_TASK DETAILS_
Every line of the data below is to be retyped exactly.
+===+
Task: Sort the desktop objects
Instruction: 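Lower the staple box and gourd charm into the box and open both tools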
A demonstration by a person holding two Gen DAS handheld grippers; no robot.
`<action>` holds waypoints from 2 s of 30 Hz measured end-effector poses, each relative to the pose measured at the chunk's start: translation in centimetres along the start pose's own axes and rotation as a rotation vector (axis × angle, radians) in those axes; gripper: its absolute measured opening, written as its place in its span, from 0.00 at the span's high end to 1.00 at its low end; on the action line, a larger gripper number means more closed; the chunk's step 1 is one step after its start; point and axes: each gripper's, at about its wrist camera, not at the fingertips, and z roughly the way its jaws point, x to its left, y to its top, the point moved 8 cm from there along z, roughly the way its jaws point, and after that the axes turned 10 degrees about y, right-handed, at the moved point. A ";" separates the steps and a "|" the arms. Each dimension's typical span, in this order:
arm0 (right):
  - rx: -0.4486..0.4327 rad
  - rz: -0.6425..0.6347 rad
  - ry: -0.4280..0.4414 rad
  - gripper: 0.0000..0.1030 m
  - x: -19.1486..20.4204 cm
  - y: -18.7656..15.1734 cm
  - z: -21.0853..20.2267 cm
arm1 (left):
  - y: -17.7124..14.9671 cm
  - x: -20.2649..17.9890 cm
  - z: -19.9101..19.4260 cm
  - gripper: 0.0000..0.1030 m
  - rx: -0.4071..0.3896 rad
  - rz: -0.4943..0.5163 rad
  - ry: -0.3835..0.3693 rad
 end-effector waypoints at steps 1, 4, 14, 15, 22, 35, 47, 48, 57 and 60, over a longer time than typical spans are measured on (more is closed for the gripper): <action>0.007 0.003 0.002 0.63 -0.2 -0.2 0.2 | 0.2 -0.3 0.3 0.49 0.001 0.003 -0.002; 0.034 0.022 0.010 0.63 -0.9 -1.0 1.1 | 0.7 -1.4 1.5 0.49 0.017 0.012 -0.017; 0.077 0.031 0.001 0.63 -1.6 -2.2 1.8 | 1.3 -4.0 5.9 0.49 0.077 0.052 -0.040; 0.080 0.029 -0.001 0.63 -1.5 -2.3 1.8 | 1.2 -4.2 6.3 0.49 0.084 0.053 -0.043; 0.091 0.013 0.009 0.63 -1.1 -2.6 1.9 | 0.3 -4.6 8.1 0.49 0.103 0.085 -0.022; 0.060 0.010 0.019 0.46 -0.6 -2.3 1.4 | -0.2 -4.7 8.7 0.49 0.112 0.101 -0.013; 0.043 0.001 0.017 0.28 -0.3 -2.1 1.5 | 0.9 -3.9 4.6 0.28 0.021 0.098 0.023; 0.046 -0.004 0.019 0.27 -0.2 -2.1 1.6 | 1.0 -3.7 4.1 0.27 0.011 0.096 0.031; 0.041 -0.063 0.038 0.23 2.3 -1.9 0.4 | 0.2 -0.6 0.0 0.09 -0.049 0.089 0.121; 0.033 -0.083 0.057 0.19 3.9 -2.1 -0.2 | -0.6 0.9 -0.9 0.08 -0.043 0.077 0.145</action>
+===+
_WORKED SOLUTION_
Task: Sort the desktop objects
Instruction: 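Lower the staple box and gourd charm into the box and open both tools
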A demonstration by a person holding two Gen DAS handheld grippers; no robot.
`<action>` holds waypoints from 2 s of 30 Hz measured end-effector poses, each relative to the pose measured at the chunk's start: translation in centimetres along the start pose's own axes and rotation as a rotation vector (axis × angle, radians) in those axes; gripper: its absolute measured opening, written as its place in its span, from 0.00 at the span's high end to 1.00 at its low end; on the action line, a larger gripper number means more closed; the chunk's step 1 is one step after its start; point and axes: each gripper's, at about its wrist camera, not at the fingertips, and z roughly the way its jaws point, x to its left, y to its top, the point moved 8 cm from there along z, roughly the way its jaws point, and after that the axes turned 10 degrees about y, right-handed, at the moved point. A ";" separates the steps and a "|" the arms. Each dimension's typical span, in this order:
arm0 (right):
  - rx: -0.4486..0.4327 rad
  - rz: -0.6425..0.6347 rad
  - ry: -0.4280..0.4414 rad
  - gripper: 0.0000..0.1030 m
  - x: -19.1486..20.4204 cm
  - y: -18.7656..15.1734 cm
  - z: -21.0853..20.2267 cm
arm1 (left):
  - y: -17.7124..14.9671 cm
  - x: -20.2649..17.9890 cm
  - z: -19.9101..19.4260 cm
  - gripper: 0.0000..0.1030 m
  - rx: -0.4071..0.3896 rad
  - rz: -0.4943..0.5163 rad
  - ry: -0.3835..0.3693 rad
 end-effector waypoints at steps 1, 4, 14, 15, 22, 35, 47, 48, 57 and 60, over a longer time than typical spans are measured on (more is closed for the gripper): <action>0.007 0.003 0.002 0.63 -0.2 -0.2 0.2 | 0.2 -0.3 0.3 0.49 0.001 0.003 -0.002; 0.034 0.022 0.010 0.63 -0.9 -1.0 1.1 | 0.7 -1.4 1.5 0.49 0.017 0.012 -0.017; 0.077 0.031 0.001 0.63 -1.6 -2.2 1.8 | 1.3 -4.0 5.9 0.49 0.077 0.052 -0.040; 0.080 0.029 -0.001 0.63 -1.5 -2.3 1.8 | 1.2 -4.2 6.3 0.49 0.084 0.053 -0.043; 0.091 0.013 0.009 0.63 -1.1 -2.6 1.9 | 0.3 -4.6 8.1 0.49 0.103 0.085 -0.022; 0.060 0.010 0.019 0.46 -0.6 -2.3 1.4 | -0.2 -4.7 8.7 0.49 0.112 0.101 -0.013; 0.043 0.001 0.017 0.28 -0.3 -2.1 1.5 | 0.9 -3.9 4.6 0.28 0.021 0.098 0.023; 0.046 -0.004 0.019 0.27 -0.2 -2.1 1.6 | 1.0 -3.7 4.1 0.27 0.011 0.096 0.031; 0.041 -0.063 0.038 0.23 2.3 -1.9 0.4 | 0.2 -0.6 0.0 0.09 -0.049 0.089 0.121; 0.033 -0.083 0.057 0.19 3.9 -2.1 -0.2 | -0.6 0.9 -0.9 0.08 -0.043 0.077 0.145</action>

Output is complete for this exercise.